My research works in two ways; firstly to diagnose Alzheimer’s disease, vascular dementia and other dementias and, secondly, to provide new therapeutic strategies that can be used to treat these conditions. Significant failures are observable in the success rate of drugs used in clinical trials for Alzheimer’s disease which have cost several billions of dollars globally. By following a holistic approach, looking at naturally occurring products and enhancing cellular biogenetics, a cheaper and more effective alternative can be provided. When we look closely at the pathology of these diseases, we see that mitochondria dysfunction seems to be one of the main pathological hallmarks across almost every neurocognitive disorder.
At CHeBA I follow a multi-disciplinary approach to research. We work with protein and analytical chemists, bioinformatics experts, psychologists, psychiatrists, nurses and have a large student team.
Within CHeBA it has been a multicultural and cross-cultural experience. In my team we have people from some of the most interesting countries in the world. There are a lot of differing cultures at play, so we have learnt a lot about one another and developed some strong friendships.

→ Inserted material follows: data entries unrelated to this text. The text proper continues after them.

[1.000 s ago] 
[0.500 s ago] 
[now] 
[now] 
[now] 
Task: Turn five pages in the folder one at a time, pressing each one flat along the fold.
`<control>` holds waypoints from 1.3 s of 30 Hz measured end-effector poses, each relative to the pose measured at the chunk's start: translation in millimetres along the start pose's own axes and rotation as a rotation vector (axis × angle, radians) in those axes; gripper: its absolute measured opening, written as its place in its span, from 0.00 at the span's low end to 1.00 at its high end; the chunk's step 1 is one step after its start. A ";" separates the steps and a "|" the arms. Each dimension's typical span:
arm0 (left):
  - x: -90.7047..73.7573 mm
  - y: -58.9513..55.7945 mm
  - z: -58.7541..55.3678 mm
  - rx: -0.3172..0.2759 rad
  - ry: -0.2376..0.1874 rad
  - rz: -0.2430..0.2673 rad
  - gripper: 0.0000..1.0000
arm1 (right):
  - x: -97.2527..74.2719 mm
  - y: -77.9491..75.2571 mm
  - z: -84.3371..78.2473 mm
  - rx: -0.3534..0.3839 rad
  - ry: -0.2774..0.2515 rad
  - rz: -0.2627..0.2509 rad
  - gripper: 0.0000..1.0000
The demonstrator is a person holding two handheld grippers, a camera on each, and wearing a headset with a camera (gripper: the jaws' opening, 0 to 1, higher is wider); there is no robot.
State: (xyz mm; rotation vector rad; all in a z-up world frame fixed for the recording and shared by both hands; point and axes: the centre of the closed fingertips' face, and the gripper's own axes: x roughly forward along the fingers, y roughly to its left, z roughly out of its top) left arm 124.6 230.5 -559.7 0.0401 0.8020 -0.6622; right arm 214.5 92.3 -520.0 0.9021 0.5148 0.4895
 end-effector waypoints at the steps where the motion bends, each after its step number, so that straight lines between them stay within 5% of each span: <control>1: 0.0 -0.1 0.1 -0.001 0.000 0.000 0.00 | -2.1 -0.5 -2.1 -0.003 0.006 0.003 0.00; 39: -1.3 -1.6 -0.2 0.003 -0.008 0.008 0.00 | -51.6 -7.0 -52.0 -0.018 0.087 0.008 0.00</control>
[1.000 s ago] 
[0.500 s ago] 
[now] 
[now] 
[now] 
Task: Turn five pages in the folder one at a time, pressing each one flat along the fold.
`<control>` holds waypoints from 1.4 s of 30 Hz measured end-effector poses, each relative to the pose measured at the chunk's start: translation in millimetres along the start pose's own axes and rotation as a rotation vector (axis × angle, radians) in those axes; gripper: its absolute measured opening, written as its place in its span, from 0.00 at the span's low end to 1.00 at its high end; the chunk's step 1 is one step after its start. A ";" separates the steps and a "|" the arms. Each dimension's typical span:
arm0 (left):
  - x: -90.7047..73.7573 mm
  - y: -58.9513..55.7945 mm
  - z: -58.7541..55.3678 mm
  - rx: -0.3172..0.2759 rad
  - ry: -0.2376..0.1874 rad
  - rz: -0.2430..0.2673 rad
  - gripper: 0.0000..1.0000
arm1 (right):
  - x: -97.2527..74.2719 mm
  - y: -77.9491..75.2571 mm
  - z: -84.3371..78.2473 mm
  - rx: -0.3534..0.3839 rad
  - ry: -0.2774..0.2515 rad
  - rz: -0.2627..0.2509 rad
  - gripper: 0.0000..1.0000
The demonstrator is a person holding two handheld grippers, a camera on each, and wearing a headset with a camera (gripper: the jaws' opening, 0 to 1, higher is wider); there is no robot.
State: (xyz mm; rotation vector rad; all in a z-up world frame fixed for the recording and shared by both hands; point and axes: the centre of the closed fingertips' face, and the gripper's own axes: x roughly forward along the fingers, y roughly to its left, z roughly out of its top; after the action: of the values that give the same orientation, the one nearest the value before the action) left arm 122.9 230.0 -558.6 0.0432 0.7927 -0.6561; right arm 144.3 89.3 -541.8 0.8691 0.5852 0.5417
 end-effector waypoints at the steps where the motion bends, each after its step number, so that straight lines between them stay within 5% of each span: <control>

Working at CHeBA provides you with a unique opportunity to expand your career compared to other institutes because we collaborate with many people within the University and externally. It is one of the leading institutes when it comes to dementia research and has had a profound impact on the dementia community in Australia and abroad.
What is the ultimate hope you have for your research?
I hope to find something that can be translated effectively into clinical practice, whether this is through better diagnosis or therapeutic care, or both. Importantly, something that is of great benefit to consumers and patients affected by Alzheimer’s disease. To be able to provide mums, dads, patients, friends, family and carers with renewed hope is a significant personal aspiration.
This interview was undertakenDr Nady Braidy
Dr Nady Braidy is a Senior Research Fellow and Head of the Brain and Ageing Laboratory at CHeBA. He studied a Bachelor of Medical Science and Honours at UNSW Sydney, completed a Master of Pharmacy at The University of Sydney and his PhD simultaneously at UNSW. Dr Braidy’s interests include answering critical questions surrounding how oxidative stress functions cause brain cell degeneration. Additionally, his work is contributing to the development of strategies that assist the maintenance and improvement of brain and cellular function in older age. He is an active member of the American Alzheimer's Association, International College for Geriatric Psychoneuropharmacology, the Australian Society for Medical Research, the Australian Neuroscience Society, International Society for Tryptophan Research and Neurotoxicity Society. Dr Braidy’s first research project explored naturally occurring polyphenols including resveratrol, a protective agent against cognitive decline found in red wine and grapes.